▸ WHAT IS REQUIRED:
Look through the entries below for the line with "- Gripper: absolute" and the line with "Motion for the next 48", then give again exactly those two lines and all lines between them, minus the pictures.

▸ Collected data entries:
***

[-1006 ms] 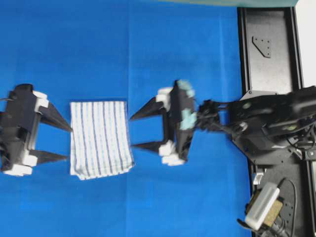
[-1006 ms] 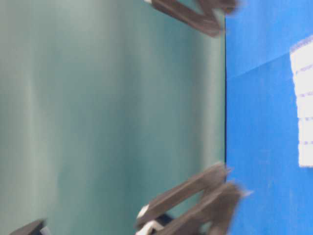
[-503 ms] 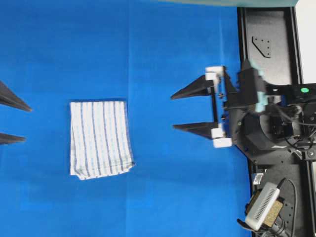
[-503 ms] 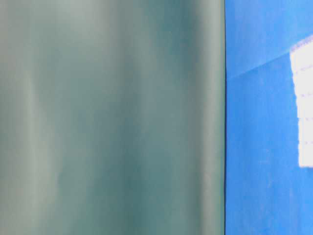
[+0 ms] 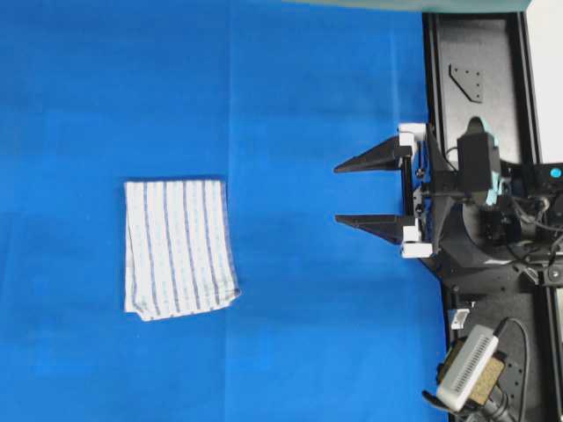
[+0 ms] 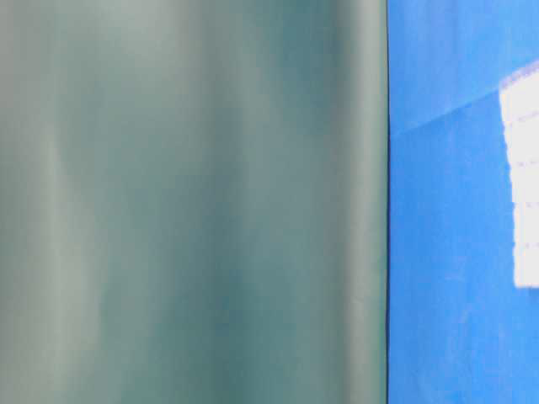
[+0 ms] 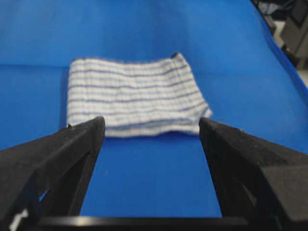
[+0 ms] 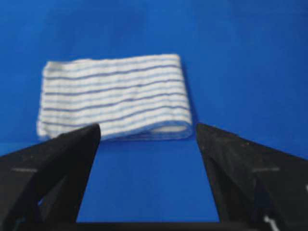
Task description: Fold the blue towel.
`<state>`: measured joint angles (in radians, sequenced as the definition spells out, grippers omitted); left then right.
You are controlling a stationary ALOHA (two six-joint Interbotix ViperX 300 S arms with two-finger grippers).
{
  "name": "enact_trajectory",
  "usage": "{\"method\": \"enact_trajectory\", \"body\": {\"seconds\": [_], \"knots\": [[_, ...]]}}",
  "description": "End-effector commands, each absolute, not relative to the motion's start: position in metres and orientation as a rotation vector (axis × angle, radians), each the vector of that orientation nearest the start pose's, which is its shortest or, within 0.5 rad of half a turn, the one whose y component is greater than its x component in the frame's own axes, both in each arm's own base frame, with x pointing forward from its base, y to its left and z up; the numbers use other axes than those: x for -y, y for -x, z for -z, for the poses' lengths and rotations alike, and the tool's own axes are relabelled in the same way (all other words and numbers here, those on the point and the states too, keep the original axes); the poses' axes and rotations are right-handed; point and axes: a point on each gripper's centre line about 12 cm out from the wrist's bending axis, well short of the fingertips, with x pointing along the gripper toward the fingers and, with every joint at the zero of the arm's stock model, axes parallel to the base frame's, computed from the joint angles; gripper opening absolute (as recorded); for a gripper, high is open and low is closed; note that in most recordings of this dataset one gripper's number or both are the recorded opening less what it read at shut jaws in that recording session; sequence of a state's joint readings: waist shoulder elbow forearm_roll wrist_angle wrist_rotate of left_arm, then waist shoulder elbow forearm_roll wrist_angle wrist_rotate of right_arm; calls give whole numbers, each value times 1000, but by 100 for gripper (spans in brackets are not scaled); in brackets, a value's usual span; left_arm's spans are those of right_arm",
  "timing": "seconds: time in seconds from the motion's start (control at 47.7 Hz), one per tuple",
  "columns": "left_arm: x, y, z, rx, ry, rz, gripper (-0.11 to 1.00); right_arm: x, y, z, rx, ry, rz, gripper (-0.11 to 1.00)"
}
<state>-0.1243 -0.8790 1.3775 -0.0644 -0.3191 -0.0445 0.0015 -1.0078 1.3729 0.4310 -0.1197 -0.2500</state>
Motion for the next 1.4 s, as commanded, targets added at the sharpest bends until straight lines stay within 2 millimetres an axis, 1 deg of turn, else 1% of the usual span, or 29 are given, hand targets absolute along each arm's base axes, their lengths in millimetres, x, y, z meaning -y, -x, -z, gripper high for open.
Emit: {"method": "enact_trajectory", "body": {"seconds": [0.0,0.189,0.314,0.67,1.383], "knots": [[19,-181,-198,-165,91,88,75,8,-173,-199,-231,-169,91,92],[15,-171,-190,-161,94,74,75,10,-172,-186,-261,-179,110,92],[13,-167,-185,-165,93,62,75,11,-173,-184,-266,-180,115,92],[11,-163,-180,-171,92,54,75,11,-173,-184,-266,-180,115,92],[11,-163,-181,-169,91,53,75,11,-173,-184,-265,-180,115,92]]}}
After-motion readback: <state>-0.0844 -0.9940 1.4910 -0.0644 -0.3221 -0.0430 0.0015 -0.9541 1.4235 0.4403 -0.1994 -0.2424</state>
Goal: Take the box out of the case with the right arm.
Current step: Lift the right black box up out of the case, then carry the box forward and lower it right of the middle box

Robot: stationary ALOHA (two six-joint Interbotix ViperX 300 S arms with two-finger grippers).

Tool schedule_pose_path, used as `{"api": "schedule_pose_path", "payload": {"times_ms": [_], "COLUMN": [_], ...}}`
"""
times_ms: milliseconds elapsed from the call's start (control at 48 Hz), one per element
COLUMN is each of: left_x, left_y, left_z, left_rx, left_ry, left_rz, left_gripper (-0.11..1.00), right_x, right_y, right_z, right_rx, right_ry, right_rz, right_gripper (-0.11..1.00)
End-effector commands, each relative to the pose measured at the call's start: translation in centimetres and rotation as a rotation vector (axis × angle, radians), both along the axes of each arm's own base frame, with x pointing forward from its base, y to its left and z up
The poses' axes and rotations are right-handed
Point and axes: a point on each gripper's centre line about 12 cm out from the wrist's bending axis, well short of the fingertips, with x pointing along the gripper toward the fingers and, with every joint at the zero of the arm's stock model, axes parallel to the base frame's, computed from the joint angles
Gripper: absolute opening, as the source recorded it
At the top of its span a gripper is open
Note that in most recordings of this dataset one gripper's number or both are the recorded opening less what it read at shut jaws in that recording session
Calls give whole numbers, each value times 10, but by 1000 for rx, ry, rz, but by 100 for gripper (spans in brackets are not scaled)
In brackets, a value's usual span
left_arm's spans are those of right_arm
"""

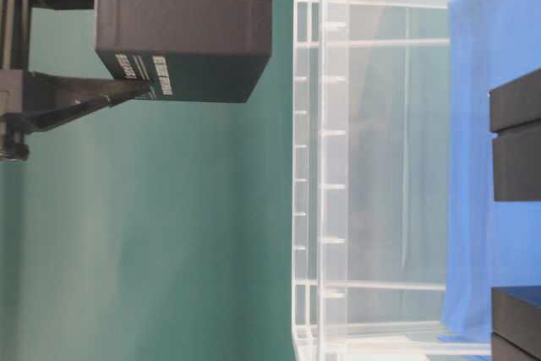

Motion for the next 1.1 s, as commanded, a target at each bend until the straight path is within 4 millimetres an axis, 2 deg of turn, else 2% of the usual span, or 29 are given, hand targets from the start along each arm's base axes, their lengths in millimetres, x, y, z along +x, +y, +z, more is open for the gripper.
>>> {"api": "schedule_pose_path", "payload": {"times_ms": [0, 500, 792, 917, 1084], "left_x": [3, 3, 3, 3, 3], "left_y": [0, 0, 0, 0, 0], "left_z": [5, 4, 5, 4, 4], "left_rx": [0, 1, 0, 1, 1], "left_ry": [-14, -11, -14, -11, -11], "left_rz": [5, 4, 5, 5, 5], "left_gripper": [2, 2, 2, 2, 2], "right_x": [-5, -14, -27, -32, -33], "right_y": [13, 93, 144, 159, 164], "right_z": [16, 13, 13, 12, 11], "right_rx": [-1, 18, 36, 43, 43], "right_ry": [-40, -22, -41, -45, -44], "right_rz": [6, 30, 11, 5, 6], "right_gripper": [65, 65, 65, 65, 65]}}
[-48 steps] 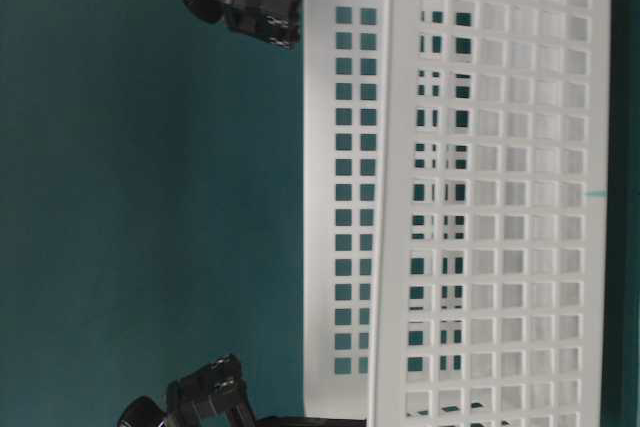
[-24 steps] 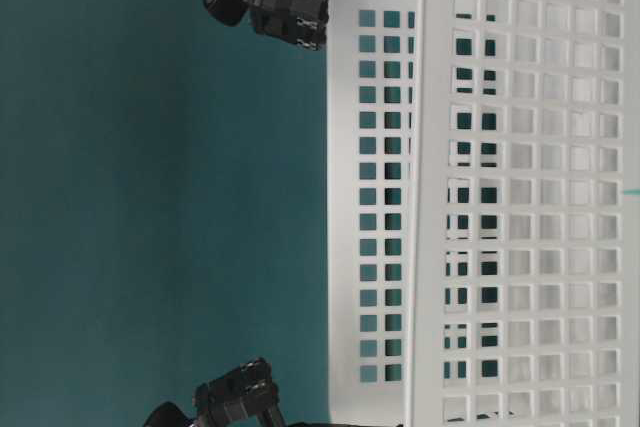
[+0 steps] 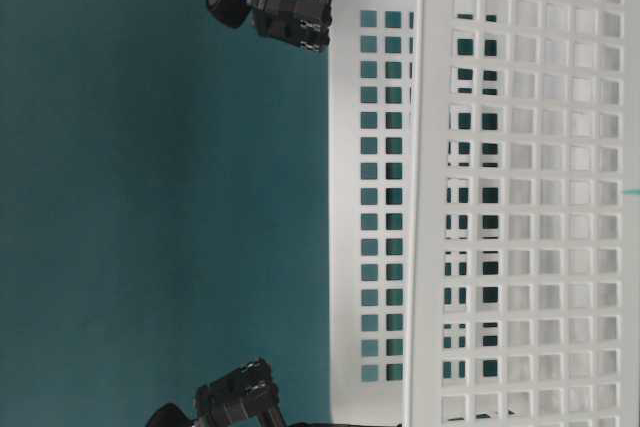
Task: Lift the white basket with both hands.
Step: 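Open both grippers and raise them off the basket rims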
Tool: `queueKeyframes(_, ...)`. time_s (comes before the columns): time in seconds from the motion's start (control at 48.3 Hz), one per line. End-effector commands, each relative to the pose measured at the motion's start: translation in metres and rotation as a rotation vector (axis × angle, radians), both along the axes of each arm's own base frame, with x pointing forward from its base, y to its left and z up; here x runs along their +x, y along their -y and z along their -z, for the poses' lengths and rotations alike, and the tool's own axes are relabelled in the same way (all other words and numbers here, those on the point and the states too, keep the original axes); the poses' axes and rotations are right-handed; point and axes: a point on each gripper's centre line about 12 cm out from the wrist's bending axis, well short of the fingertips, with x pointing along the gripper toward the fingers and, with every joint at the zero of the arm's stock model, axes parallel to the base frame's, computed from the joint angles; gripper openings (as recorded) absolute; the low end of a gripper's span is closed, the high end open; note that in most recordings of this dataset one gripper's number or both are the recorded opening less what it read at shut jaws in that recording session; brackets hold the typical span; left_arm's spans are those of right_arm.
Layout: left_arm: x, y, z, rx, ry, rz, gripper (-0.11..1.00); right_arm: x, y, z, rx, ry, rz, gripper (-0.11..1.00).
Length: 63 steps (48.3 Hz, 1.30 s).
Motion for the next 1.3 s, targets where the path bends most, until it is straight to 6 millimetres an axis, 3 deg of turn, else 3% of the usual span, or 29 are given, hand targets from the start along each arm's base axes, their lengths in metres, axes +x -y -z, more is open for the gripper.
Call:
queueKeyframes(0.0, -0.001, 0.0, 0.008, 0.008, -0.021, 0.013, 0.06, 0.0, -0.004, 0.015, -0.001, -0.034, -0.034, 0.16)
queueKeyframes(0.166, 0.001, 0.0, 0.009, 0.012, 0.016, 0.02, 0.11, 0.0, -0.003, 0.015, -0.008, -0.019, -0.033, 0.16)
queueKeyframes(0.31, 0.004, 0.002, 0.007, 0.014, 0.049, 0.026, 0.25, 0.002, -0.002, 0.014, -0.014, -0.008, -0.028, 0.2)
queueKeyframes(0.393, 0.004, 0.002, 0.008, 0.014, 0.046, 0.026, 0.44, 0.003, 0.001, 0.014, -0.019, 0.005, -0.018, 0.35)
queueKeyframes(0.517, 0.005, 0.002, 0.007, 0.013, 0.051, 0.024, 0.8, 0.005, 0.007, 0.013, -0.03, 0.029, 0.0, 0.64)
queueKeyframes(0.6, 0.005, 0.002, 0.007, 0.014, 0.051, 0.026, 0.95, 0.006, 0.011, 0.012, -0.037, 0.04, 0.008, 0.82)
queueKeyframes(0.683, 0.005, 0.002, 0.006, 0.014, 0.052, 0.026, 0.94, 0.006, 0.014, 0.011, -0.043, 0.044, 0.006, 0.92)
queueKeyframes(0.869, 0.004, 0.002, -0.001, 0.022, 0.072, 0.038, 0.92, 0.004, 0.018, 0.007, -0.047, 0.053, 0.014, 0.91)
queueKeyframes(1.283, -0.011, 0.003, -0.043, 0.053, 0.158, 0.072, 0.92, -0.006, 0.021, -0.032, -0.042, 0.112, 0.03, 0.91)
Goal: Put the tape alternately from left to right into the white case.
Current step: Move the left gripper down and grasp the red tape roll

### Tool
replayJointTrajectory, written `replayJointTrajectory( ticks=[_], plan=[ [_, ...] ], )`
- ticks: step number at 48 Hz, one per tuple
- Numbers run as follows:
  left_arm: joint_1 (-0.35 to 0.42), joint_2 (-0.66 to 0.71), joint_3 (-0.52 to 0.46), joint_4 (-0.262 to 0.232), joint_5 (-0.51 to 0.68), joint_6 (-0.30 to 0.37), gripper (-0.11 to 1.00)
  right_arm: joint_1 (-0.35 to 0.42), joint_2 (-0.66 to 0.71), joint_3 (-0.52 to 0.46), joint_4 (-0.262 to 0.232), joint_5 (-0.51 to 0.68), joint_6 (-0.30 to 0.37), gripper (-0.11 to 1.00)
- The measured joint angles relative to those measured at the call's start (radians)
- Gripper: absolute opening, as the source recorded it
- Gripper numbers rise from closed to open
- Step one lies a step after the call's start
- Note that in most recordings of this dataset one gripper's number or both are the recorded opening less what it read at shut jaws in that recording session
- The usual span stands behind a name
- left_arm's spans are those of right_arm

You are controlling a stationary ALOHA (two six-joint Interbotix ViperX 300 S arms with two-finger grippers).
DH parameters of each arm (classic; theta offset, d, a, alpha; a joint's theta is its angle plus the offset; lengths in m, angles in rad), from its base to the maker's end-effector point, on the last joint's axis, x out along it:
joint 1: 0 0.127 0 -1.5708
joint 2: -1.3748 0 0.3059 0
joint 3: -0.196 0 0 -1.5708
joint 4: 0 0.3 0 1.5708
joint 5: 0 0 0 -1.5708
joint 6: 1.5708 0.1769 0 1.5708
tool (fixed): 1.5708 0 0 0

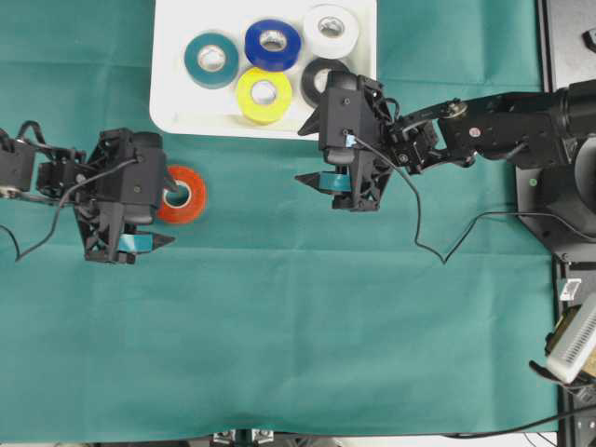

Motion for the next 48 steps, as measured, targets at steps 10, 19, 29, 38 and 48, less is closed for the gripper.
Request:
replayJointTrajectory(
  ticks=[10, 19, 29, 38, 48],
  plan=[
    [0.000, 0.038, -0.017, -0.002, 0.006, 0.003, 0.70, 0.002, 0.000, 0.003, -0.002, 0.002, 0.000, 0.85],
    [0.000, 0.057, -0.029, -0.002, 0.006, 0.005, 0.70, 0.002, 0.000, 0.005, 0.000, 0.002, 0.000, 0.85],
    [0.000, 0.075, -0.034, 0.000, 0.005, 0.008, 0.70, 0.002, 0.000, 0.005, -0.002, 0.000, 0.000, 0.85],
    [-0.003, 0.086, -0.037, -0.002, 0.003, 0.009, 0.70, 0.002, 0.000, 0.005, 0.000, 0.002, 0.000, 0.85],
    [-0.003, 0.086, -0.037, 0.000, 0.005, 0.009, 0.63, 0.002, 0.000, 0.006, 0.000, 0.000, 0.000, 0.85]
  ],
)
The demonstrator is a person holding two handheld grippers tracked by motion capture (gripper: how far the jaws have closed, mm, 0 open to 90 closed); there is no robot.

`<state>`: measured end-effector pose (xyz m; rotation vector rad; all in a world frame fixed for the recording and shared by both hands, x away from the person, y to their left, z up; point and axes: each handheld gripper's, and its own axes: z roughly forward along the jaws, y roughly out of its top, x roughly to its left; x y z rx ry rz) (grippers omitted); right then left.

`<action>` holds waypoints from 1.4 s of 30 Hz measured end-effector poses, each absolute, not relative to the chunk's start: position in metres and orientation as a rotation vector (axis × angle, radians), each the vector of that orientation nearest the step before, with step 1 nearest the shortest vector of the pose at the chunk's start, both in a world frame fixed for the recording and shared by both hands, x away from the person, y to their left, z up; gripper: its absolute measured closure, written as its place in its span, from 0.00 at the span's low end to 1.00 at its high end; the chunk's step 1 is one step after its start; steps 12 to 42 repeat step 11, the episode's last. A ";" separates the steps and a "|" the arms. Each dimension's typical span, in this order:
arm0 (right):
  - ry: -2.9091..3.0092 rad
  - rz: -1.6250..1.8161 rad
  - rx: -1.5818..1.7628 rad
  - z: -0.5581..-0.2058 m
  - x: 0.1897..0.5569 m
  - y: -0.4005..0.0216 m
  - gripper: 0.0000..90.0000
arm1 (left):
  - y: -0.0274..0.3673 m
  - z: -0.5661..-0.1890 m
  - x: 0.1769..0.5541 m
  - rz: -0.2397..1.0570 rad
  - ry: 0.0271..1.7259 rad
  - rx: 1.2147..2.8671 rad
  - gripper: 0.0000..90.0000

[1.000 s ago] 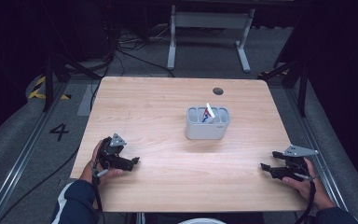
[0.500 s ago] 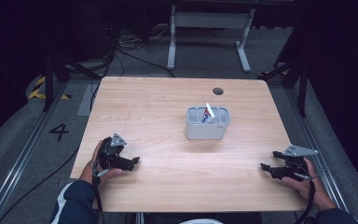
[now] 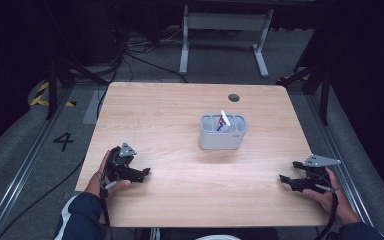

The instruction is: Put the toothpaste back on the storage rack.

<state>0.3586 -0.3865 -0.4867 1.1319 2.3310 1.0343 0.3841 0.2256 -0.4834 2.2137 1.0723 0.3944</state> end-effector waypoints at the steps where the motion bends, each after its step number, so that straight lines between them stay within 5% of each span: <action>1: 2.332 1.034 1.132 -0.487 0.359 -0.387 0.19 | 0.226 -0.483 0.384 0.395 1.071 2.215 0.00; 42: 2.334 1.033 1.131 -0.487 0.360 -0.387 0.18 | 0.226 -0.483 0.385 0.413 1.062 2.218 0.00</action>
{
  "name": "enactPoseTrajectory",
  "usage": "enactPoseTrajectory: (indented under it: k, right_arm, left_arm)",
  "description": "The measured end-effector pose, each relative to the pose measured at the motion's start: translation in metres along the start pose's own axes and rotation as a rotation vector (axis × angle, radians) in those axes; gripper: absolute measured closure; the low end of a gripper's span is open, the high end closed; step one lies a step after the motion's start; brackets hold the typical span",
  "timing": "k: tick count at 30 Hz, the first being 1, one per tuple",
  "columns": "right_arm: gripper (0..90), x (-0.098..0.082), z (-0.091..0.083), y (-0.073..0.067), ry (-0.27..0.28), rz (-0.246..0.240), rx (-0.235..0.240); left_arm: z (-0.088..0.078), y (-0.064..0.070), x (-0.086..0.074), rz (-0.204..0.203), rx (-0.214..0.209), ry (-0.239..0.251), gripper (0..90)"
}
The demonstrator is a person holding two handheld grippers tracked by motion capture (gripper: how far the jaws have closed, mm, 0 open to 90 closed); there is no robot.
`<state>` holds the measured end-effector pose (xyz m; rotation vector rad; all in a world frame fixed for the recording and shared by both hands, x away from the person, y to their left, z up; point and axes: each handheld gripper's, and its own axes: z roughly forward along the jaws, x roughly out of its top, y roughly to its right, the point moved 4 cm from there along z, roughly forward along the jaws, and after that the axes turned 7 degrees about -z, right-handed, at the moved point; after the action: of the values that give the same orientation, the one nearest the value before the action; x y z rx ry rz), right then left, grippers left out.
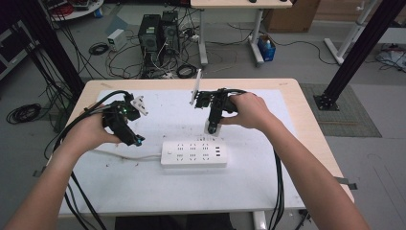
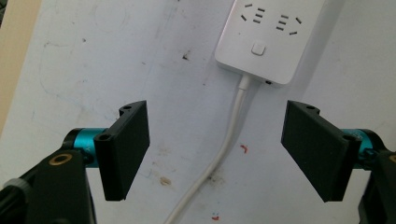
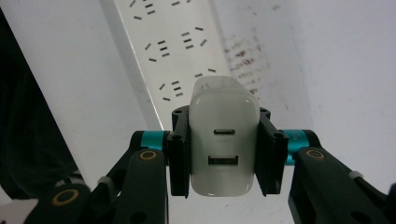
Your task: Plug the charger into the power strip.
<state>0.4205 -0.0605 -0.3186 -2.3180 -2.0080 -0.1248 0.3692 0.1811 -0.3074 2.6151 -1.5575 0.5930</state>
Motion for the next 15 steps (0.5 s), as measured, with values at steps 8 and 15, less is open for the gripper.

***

▸ ANSWER TO THIS TASK:
- Gripper: absolute opening, as the source recorded it
- Gripper numbers rise from closed to open
- Step one lies a step after the call's start
- Note that in most recordings of this dataset one gripper's number or both are the recorded opening less what it read at shut jaws in that recording session
- The usual span stands behind a name
- left_arm's spans are those of right_arm

You are controlling a stationary ALOHA (two six-joint Interbotix ViperX 300 S arms with two-finger grippers).
DH parameters of each arm (classic; theta offset, d, a, alpha; a joint's theta is its angle plus the offset; lengths in m, angles in rad), from its base to the maker's end-effector point, on the last joint's axis, x out along it:
joint 1: 0 0.127 0 -1.5708
joint 2: -1.3748 0 0.3059 0
joint 3: -0.196 0 0 -1.5708
joint 4: 0 0.3 0 1.5708
joint 5: 0 0 0 -1.5708
joint 6: 1.5708 0.1769 0 1.5708
tool (fixed): 1.5708 0 0 0


Motion for the next 48 steps, as measured, targets at steps 10, 19, 29, 38 and 48, less is closed for the gripper.

Work on the exercise is now finished.